EXERCISE DIRECTIONS:
Identify every line in the records below that contains the word "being", and reproduce each one.

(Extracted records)
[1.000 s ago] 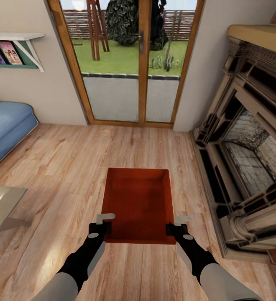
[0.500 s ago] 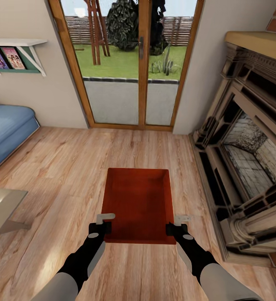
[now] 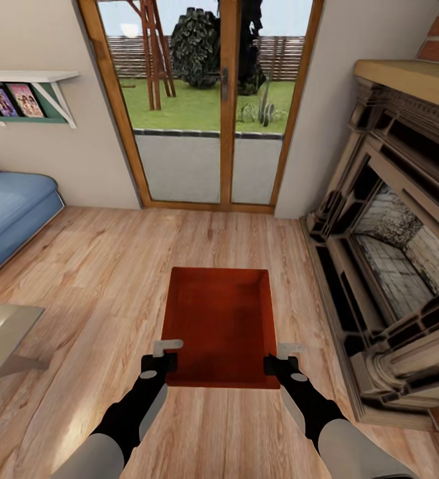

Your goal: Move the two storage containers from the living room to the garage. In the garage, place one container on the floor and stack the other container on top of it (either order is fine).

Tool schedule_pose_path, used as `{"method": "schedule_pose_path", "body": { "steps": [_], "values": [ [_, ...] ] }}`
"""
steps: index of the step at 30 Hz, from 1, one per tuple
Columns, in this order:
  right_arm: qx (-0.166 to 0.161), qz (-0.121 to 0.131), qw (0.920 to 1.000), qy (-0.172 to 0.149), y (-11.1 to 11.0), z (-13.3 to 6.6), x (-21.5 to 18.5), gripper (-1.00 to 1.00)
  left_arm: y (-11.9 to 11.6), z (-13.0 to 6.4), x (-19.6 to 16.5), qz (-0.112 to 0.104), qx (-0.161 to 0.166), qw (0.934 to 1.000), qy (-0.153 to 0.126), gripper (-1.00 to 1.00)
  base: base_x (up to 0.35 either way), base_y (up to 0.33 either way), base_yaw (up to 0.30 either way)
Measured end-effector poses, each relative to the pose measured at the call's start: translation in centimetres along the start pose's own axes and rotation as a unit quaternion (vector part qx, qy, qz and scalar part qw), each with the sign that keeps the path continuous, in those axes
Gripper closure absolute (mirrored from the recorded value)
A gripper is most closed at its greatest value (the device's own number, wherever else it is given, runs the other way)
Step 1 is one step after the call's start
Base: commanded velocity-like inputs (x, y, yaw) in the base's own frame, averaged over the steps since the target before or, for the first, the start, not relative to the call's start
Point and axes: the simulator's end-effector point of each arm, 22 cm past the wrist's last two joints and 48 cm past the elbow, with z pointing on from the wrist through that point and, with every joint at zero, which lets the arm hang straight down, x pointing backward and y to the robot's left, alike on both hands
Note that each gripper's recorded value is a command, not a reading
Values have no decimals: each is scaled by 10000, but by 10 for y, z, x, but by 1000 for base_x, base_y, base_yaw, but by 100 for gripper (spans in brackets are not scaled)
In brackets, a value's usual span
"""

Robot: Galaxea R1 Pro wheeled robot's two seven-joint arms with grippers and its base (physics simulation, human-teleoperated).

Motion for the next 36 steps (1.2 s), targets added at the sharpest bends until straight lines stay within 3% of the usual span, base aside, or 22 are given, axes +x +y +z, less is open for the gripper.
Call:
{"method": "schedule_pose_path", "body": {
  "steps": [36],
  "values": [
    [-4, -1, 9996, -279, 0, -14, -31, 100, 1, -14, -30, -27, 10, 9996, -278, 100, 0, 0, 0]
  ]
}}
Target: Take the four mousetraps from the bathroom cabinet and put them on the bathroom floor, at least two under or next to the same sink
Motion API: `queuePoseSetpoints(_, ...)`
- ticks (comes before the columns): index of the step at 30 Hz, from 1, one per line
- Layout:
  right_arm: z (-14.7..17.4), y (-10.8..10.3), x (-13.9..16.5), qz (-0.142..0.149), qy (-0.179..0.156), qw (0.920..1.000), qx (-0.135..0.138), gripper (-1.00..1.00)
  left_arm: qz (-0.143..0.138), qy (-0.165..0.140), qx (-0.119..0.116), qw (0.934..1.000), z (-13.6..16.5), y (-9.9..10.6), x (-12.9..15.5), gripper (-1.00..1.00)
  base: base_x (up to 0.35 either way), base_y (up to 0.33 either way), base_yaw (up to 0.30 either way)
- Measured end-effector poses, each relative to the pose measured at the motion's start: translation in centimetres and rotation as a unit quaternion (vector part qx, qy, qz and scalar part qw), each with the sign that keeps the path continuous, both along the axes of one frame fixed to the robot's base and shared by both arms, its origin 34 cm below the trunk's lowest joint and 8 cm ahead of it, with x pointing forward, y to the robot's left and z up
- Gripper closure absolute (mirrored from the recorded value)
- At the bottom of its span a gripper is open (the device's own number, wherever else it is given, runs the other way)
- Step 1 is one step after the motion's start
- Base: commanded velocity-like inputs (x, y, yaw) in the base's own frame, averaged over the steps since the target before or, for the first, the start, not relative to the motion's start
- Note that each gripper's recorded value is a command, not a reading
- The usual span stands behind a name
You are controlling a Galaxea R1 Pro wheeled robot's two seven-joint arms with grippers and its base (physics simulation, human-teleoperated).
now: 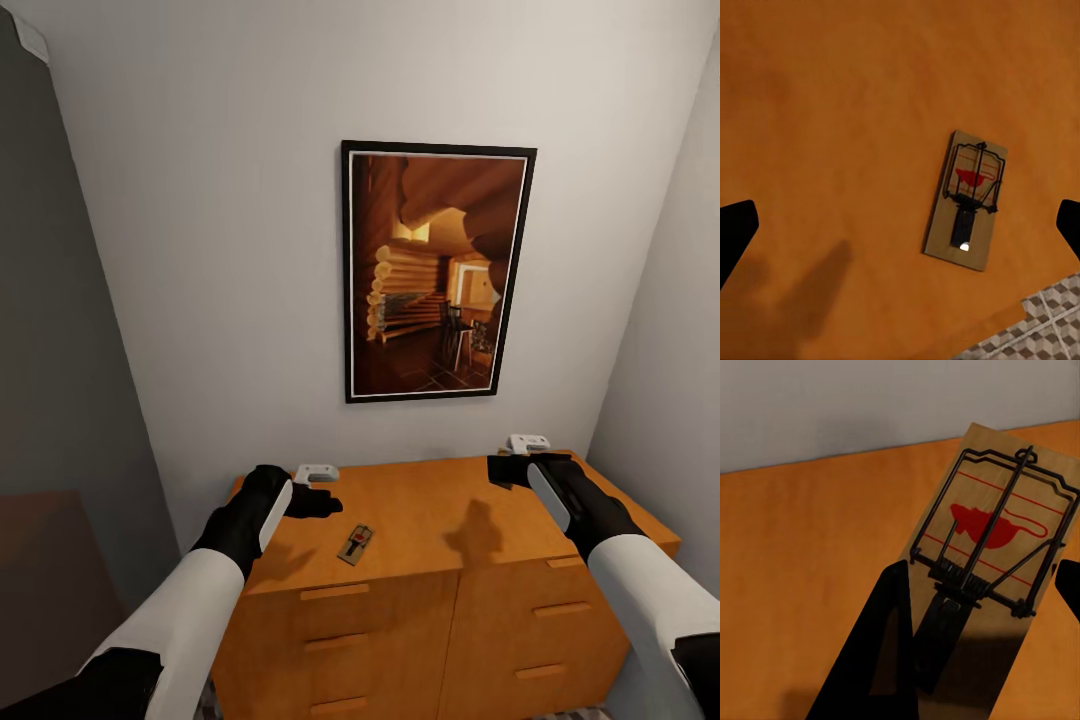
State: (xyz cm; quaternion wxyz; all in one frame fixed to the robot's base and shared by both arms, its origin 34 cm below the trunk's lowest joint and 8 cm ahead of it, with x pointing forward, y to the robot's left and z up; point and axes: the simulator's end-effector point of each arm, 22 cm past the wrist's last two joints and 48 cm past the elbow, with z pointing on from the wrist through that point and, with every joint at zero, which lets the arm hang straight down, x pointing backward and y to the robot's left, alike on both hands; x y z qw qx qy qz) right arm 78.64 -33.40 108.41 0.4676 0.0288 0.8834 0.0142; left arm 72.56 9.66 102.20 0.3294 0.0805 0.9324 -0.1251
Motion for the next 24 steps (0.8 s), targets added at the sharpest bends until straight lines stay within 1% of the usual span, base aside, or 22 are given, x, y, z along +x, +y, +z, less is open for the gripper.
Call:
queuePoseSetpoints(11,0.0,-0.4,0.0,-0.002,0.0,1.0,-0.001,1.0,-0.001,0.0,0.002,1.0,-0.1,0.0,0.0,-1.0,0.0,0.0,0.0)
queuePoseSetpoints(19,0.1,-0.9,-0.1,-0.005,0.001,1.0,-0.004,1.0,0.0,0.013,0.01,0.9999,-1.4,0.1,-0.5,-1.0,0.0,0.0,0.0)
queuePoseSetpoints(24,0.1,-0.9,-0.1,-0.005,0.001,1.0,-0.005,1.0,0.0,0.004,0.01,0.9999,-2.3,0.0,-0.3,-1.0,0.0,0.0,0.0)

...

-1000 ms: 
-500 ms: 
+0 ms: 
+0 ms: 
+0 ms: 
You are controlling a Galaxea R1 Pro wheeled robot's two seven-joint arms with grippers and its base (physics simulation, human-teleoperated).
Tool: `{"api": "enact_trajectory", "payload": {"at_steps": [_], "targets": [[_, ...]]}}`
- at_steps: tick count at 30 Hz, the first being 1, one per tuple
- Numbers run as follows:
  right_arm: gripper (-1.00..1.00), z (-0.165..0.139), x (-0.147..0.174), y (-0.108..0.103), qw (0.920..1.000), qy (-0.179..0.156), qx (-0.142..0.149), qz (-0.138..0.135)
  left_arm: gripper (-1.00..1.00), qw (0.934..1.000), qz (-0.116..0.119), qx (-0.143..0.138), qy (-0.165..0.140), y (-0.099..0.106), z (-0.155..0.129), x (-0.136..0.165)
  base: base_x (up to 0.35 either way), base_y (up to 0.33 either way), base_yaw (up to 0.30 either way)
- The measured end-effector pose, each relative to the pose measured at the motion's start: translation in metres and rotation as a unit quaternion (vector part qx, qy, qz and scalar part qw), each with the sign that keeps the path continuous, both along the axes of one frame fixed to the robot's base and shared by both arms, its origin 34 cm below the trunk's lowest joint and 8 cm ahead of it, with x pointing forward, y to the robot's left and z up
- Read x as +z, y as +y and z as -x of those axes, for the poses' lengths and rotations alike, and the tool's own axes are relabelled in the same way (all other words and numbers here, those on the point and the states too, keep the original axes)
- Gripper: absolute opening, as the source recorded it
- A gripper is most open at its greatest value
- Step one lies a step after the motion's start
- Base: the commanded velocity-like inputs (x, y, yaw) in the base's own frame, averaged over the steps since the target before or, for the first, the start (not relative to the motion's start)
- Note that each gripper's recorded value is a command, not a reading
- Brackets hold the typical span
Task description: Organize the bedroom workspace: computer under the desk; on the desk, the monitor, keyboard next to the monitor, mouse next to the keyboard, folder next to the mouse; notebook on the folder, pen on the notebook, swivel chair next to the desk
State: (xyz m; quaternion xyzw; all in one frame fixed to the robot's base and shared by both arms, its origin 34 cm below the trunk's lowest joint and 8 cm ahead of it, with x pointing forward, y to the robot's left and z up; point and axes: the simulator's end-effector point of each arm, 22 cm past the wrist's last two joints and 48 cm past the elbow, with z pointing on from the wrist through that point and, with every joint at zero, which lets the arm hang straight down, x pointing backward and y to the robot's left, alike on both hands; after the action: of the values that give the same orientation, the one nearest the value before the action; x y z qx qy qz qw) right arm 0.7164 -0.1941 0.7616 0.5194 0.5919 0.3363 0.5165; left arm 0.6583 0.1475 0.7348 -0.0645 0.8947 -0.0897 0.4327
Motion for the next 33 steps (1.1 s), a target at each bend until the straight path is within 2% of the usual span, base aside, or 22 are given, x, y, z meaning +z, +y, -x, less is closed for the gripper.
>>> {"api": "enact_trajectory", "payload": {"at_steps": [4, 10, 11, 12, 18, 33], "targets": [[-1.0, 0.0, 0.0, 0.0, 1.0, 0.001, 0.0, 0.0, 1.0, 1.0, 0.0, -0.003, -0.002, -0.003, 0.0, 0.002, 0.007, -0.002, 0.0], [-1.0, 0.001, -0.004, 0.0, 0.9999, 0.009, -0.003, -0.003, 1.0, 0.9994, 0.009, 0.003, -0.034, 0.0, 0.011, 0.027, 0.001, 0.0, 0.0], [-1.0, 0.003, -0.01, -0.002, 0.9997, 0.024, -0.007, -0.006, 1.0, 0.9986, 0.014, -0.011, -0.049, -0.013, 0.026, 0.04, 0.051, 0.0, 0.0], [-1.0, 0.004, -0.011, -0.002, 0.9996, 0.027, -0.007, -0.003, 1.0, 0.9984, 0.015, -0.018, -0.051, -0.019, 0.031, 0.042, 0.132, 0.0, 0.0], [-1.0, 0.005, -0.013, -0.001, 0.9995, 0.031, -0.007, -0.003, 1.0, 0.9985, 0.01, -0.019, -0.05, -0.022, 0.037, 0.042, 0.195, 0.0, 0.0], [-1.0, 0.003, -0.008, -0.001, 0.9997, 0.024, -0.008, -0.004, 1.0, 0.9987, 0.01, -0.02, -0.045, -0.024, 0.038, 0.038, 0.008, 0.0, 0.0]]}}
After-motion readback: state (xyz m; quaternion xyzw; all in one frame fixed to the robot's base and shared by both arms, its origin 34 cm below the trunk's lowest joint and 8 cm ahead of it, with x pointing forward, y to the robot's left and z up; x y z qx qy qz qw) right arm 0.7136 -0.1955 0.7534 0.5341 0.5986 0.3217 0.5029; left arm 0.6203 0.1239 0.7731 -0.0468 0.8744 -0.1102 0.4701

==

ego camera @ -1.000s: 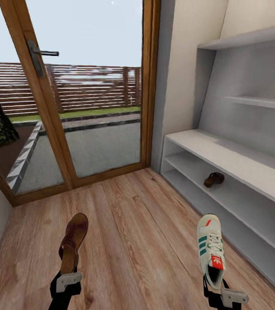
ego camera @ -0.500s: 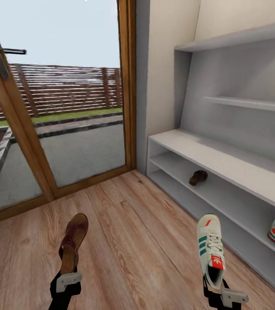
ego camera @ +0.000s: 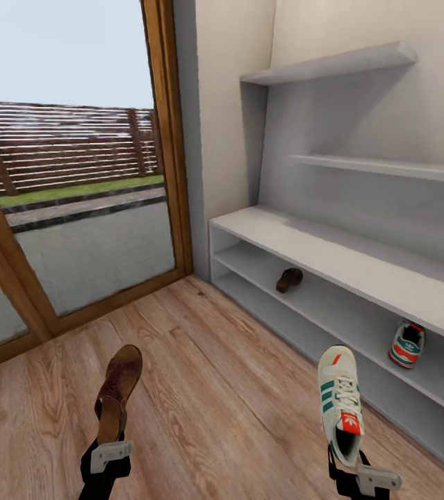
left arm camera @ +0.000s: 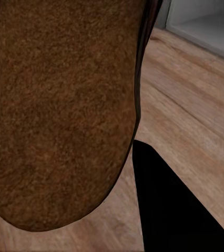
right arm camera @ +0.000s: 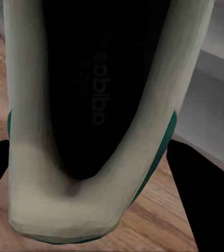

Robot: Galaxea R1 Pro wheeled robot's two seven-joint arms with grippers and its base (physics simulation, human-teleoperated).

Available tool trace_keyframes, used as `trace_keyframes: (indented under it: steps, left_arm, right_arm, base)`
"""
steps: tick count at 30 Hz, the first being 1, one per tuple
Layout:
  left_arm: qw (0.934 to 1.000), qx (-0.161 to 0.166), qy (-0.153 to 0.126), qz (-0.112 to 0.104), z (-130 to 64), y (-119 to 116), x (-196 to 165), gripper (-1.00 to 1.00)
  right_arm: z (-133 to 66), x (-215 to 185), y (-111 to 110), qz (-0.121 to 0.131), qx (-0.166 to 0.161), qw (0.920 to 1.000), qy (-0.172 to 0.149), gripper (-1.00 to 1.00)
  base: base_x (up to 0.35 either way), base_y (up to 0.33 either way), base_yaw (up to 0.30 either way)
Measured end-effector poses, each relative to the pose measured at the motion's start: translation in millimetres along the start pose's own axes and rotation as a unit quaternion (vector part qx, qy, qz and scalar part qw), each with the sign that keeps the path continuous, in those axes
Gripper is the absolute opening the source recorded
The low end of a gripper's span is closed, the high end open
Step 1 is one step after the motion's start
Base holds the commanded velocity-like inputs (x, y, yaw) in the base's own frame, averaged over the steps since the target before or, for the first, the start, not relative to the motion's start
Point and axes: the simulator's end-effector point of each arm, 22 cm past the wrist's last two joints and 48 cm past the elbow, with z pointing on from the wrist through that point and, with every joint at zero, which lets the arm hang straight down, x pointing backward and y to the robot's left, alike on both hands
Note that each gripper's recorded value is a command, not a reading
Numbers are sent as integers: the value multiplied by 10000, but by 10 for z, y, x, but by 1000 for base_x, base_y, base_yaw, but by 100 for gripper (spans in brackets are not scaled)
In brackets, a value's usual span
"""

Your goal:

ANSWER SECTION:
- at_steps: tick count at 30 Hz, the first being 1, one per tuple
steps: tick count at 30 Hz, the first being 1, one per tuple

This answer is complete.